Ruby on Rails, for example, has the asset pipeline. The asset pipeline automatically fingerprints CSS, JS, and image files inside of asset folders. Asset files are then linked to using Rails helpers such as asset_path
, image_tag
, javascript_include_tag
and stylesheet_link_tag
.
On this Hugo static site, I use Gulp.js and gulp-hash in order to automatically add a random hash to my CSS and JS file names any time there is an update. These two guides by Hugh Grigg and Dan Bahrami provide good instructions on setting up cache busting for a Hugo site with the Gulp.js pipeline and gulp-hash.
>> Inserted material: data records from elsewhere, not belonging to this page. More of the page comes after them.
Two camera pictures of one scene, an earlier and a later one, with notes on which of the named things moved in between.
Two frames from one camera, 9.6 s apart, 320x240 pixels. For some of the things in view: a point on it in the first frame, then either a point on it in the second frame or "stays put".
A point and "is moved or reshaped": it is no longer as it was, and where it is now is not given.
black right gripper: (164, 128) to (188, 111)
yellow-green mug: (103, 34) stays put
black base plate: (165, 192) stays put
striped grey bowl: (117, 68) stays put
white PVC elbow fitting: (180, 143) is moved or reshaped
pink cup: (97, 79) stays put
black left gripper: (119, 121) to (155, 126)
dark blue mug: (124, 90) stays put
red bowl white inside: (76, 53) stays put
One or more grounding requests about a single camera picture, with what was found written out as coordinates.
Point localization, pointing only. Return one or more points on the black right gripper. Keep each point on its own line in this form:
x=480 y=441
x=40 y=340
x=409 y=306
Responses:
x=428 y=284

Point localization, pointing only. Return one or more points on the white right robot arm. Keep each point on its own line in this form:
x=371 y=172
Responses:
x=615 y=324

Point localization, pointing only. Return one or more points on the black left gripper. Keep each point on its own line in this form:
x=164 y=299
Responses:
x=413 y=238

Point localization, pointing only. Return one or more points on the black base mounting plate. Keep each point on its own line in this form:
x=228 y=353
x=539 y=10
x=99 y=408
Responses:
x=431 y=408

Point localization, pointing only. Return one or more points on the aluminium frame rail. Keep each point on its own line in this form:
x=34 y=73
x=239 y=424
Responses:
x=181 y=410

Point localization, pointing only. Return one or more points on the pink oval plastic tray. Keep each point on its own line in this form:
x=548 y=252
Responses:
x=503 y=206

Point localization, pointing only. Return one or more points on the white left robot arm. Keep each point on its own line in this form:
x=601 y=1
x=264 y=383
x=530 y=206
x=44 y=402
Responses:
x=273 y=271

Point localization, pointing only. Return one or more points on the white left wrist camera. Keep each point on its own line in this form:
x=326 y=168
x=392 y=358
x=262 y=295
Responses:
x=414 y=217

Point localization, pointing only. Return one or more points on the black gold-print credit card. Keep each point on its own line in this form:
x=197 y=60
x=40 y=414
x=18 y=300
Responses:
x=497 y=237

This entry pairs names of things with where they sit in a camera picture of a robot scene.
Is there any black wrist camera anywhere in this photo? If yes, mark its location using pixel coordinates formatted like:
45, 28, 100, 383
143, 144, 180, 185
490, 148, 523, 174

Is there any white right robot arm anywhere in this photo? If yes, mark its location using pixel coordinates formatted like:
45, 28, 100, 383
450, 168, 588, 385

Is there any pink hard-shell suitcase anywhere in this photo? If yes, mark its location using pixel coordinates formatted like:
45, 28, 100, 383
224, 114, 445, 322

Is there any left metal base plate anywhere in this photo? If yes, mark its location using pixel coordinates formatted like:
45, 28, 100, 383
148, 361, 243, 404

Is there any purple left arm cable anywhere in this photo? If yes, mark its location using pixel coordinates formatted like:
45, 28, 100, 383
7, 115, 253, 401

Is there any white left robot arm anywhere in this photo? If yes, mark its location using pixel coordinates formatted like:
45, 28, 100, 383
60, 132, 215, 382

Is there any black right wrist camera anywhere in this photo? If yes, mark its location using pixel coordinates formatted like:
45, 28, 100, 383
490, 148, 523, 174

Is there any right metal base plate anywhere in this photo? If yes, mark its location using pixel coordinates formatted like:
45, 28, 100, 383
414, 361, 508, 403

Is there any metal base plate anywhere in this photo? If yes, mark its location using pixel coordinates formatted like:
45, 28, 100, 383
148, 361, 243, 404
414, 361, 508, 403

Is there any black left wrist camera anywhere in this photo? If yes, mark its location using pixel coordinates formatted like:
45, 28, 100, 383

Fingerprinting Image Files and SEO
What about image files? They’re static assets too and images may also be updated or changed from time to time. From an SEO standpoint though, is it a good idea to add gibberish in hash form to the file name and force search engines to re-index a image files?
My SEO instincts tell me I don’t want to reset progress on a highly indexed image if I compressed or changed the file size. I also don’t want to add random numbers and letters to a file name that I use to target keywords. Hot-linking isn’t a concern to me but broken links are. If an image file name changes from mysite.com/logo.png
to mysite.com/logo-201612080755.png
but the first URL is linked elsewhere on the web, the image would not display and show as a broken file path.
I don’t know how Google’s or Bing’s algorithm treat fingerprinting (I’ve tried to ask the question on StackOverflow) but I’d assume search engines are intelligent enough to break down a file name into keywords and discard the hash. Google recommends fingerprinting file names but doesn’t discuss image files in particular. Most image files also aren’t updated as often as other assets, so changing file paths shouldn’t be too much of a concern, but each project has different circumstances.
Although I’m still on the fence about fingerprinting image files, I take it on a case by case basis. In most of my Ruby on Rails projects, I use the default asset pipeline setting and fingerprint all static assets. On this static Hugo website that doesn’t contain many images and images aren’t really ever changed, I only fingerprint and cache bust CSS and JS files.